**Your goal**
Once the line containing "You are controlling" has been printed, stop; print every line before it exactly, starting at the top of the material below.

**Recorded information**
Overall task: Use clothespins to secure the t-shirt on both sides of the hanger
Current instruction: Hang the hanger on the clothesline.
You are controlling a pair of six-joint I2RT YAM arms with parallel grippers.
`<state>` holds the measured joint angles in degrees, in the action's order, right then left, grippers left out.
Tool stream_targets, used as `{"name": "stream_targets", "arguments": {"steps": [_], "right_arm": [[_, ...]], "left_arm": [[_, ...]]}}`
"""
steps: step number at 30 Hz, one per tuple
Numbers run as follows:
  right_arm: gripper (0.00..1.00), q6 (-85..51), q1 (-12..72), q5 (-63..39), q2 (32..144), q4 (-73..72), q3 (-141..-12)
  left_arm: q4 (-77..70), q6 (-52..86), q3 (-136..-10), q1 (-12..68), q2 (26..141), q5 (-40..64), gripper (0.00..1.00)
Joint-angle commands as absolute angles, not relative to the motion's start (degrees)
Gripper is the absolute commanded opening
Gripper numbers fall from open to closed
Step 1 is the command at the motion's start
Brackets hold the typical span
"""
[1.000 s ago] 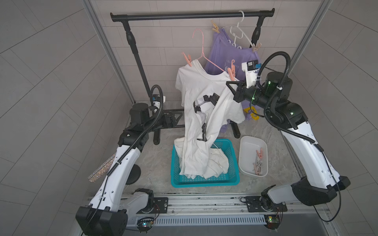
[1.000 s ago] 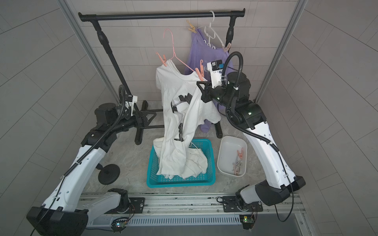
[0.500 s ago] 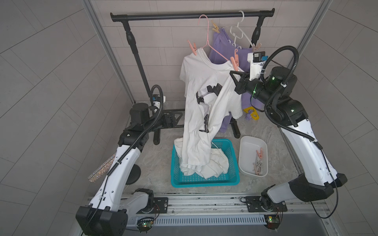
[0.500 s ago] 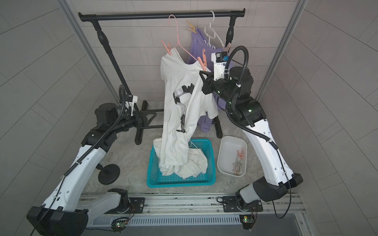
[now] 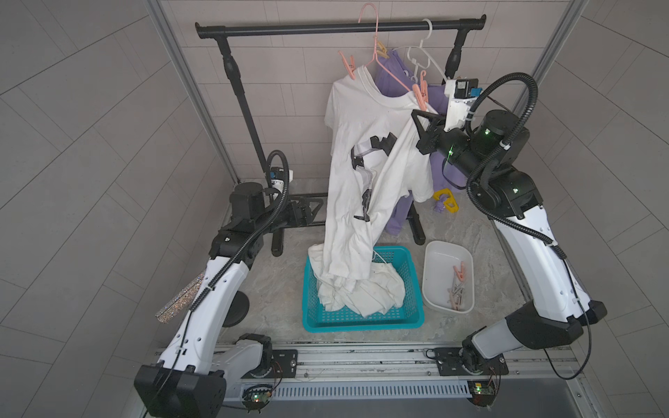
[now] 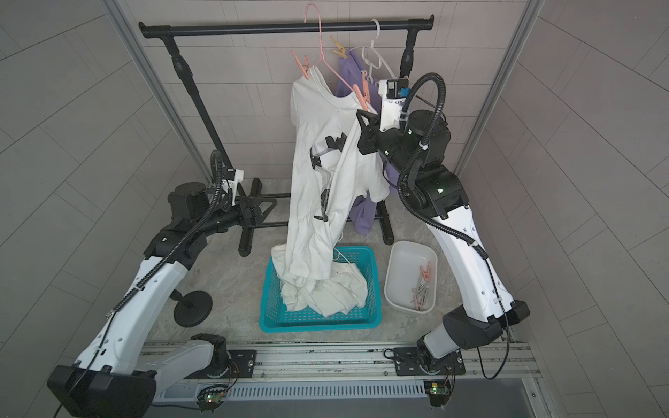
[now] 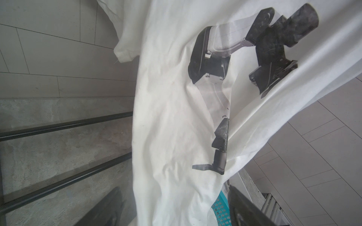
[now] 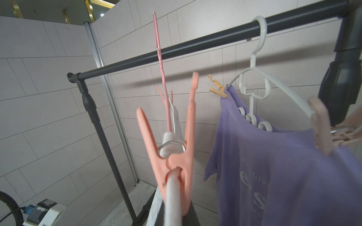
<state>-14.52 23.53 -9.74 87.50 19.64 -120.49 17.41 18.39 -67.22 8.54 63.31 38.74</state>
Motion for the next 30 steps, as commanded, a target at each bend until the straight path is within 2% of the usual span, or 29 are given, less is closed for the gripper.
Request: {"name": "stream_targets", "arguments": {"steps": [1, 16, 28, 30], "right_arm": [[0.0, -13.4, 23.5, -8.1, 88.1, 12.6, -122.4], [0.0, -13.2, 23.3, -1.8, 88.4, 11.3, -118.7], [0.0, -15.1, 22.9, -4.4, 84.8, 7.5, -109.5], [0.08, -15.1, 22.9, -4.5, 84.5, 7.5, -108.5]], "left_arm": [[16.2, 18.3, -68.7, 8.6, 63.4, 39.5, 0.87], [14.8, 19.4, -67.6, 8.6, 63.9, 40.3, 0.87], [14.5, 20.1, -66.2, 9.3, 65.2, 41.3, 0.87], [14.4, 20.2, -66.1, 9.7, 65.4, 41.3, 0.87]]}}
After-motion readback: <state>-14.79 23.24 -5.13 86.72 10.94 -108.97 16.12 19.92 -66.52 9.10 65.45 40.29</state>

**Exercise answer**
Overall task: Use clothespins to secure the t-shirt on both sides of the hanger
Current instruction: Hang the hanger on the clothesline.
You are controlling a pair of six-joint I2RT YAM arms with parallel grippers.

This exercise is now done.